DATA SHOWN =>
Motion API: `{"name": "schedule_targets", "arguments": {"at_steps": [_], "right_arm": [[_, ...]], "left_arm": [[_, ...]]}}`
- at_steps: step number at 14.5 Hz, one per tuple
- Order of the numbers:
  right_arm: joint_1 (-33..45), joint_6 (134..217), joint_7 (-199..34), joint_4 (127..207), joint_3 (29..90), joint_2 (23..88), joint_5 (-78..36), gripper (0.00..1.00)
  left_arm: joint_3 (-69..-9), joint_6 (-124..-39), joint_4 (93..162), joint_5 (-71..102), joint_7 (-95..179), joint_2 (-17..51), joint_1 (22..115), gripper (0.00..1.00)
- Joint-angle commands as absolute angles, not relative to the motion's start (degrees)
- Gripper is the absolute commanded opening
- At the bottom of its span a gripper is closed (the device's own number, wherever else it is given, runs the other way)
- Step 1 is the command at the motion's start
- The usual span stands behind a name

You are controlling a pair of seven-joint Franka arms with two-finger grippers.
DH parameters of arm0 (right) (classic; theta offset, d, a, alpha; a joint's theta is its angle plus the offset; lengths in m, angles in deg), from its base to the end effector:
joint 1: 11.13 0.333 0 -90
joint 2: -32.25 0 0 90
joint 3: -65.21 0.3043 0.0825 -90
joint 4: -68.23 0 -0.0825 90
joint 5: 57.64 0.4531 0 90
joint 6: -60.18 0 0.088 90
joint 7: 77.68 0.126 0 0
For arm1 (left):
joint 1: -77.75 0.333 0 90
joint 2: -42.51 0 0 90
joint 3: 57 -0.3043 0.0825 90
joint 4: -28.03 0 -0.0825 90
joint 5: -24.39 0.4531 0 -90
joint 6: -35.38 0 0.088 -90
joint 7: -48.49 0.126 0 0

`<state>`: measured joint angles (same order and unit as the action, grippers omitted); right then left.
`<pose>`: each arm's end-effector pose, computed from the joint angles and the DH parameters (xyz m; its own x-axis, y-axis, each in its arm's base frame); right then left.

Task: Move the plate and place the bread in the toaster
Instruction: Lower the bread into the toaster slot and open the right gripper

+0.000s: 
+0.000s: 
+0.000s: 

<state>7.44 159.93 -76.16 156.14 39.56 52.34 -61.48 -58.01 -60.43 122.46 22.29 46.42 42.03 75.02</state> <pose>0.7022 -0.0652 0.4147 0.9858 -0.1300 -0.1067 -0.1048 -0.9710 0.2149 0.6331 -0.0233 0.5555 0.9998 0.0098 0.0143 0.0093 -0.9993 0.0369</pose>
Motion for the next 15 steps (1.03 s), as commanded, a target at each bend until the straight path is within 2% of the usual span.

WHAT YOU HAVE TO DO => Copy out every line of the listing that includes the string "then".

THE ANSWER =>
`<state>`: measured joint angles (same order and unit as the action, grippers omitted); right then left.
`<pose>`: each arm's end-effector pose, computed from the joint angles and the DH parameters (xyz m; its own x-axis, y-axis, each in its arm's base frame); right then left.

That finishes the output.